Appropriate Workup for Erectile Dysfunction
The appropriate workup for erectile dysfunction requires a comprehensive medical history, targeted physical examination, essential laboratory tests including serum total testosterone, fasting glucose/HbA1c, and lipid profile, and cardiovascular risk assessment to identify underlying causes and guide treatment. 1
Medical History Components
Sexual history:
Medical history:
- Comorbidities: diabetes, hypertension, cardiovascular disease, neurological conditions, endocrine disorders
- Surgical history, especially pelvic or prostate procedures
- Current medications (particularly antihypertensives, antidepressants, tranquilizers) 2
- Lifestyle factors: smoking, alcohol consumption, exercise habits, obesity
- Psychological factors: depression, anxiety, stress
Physical Examination
- Vital signs (blood pressure, heart rate)
- Genital examination
- Secondary sexual characteristics assessment
- Cardiovascular assessment
- Neurological examination when indicated 1
Laboratory Testing
Essential tests:
- Serum total testosterone (or bioavailable/free testosterone if available)
- Fasting glucose/HbA1c
- Lipid profile
- Consider PSA if testosterone therapy might be considered 1
Additional tests (for non-responders to initial therapy):
- Nocturnal penile tumescence
- Penile Doppler ultrasound
- Bulbo-cavernosus reflex
- Dorsal sensory nerve conduction
- Pudendal nerve SSEP
- Assessment of PGE1 effect on erection 2
Cardiovascular Risk Assessment
- Determine if patient can perform exercise equivalent to walking 1 mile in 20 minutes or climbing 2 flights of stairs in 20 seconds 1
- Categorize patients into cardiovascular risk groups (low, intermediate, high) according to Princeton Consensus guidelines 2
- Consider cardiology referral for high-risk patients before initiating ED treatment
Common Pitfalls to Avoid
- Assuming ED in young men (<40) is purely psychogenic without proper evaluation
- Failing to measure testosterone levels
- Not addressing psychological aspects of ED
- Overlooking ED as a potential marker for underlying cardiovascular disease
- Not discussing potential side effects of treatments before prescribing 1
Treatment Algorithm
First-line therapy: PDE5 inhibitors (sildenafil, tadalafil, vardenafil, avanafil)

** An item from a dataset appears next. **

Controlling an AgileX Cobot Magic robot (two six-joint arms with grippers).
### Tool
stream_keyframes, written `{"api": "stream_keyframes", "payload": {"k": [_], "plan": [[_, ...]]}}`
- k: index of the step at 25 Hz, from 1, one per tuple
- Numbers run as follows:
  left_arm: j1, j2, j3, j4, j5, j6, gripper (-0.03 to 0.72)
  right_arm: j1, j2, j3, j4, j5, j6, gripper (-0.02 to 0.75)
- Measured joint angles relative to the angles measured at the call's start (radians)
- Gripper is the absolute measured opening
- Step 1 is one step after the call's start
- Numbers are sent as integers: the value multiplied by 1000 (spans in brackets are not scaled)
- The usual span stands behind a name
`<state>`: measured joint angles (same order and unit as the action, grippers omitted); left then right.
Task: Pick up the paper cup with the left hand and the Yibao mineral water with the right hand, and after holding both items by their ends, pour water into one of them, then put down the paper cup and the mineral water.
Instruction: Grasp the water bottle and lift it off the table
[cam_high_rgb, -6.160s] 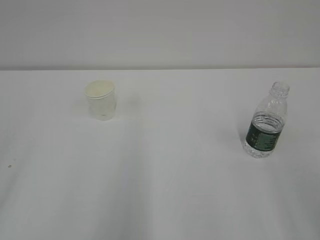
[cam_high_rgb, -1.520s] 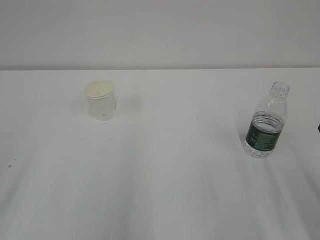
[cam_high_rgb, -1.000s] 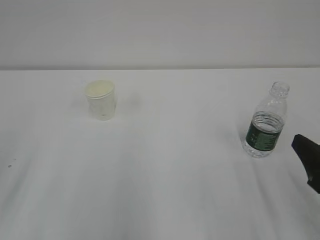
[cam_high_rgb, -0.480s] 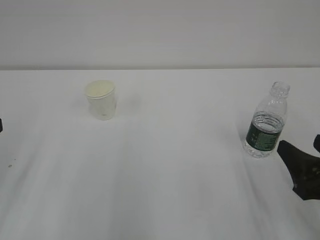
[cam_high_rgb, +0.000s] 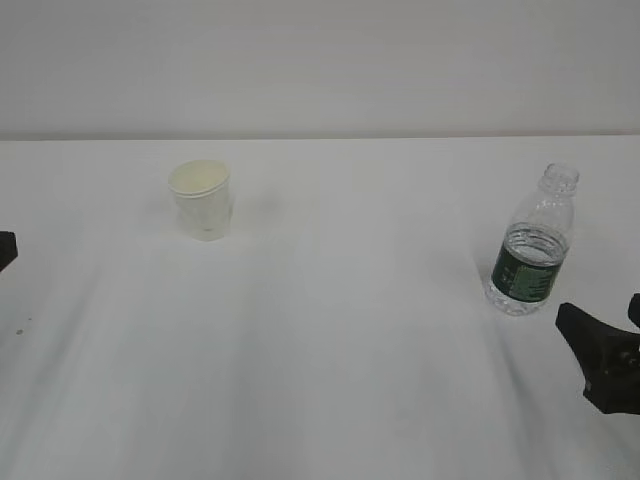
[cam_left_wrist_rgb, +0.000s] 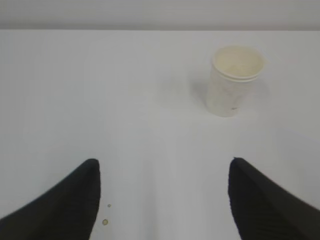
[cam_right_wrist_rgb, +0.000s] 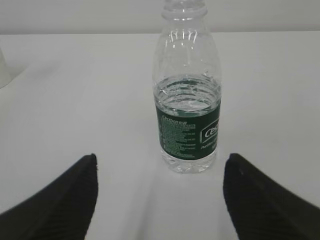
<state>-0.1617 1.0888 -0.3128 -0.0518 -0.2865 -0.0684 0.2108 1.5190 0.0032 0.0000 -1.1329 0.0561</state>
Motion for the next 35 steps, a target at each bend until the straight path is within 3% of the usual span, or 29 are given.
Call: {"api": "stream_keyframes", "payload": {"k": [6, 16, 22, 30, 35], "plan": [[-23, 7, 161, 2, -239, -2, 540, 0, 0, 0, 0, -4, 0, 591], [-24, 142, 309, 44, -539, -64, 539, 0, 0, 0, 0, -6, 12, 591], [-24, 199, 317, 128, -622, -69, 539, 0, 0, 0, 0, -6, 13, 590], [-24, 360, 317, 134, -830, -70, 539, 0, 0, 0, 0, -7, 15, 591], [-24, 507, 306, 137, -852, -70, 543, 0, 0, 0, 16, -7, 15, 591]]}}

Second-line options (for PDE5 inhibitor non-responders):
- Vacuum erection devices
- Intracavernosal injection therapy (alprostadil, papaverine)
Third-line options:
- Penile prosthesis implantation (high satisfaction rates) 4
Adjunctive measures:
- Lifestyle modifications (weight loss, exercise, smoking cessation)
- Psychosexual therapy (50-80% success rates for psychogenic ED)

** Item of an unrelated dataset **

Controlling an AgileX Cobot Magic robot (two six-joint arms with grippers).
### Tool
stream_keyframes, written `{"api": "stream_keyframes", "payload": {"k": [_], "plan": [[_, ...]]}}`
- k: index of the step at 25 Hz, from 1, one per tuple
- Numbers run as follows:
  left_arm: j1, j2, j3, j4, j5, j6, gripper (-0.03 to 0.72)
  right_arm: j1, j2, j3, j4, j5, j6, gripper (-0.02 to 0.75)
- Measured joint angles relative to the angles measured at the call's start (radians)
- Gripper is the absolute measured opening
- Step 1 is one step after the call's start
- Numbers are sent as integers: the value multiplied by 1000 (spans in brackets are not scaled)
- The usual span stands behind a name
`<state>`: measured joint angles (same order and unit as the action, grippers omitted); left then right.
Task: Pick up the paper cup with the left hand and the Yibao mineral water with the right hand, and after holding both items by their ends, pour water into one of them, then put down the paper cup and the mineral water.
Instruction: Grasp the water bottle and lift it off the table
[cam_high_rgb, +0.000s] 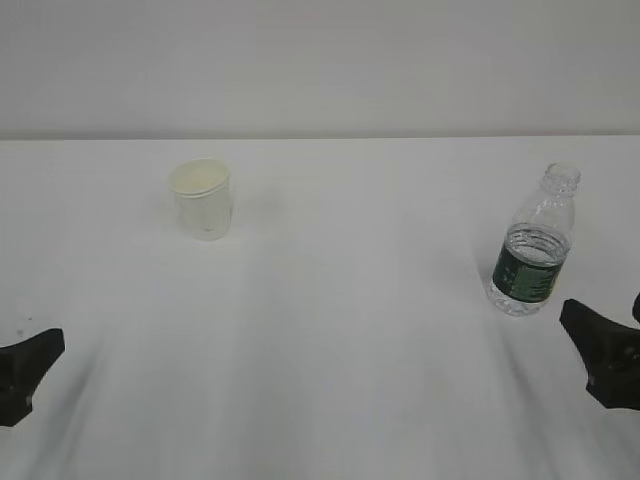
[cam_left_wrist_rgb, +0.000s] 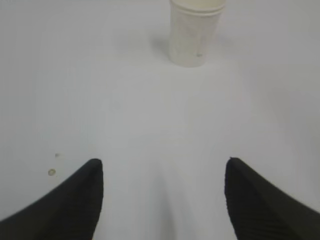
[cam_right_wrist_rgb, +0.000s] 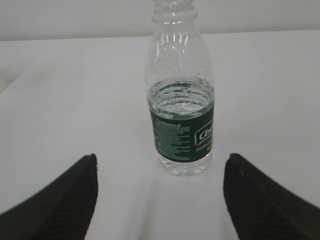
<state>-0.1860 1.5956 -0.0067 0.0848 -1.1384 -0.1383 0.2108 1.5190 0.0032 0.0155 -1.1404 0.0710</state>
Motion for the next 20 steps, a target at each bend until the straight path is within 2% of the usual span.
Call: {"api": "stream_keyframes", "payload": {"k": [20], "plan": [[0, 62, -6, 0, -6, -2, 588, 0, 57, -14, 22, -2, -3, 592]]}}
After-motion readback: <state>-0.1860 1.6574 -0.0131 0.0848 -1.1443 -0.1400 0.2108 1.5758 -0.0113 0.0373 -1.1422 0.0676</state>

- Testosterone therapy (only if deficiency confirmed <300 ng/dL with symptoms) 1
Remember that ED can be an early marker of cardiovascular disease, and proper evaluation may uncover previously undiagnosed conditions such as diabetes, hypertension, or atherosclerosis 5. A thorough workup not only addresses the erectile dysfunction but may also identify and allow treatment of these underlying conditions, potentially improving overall health outcomes.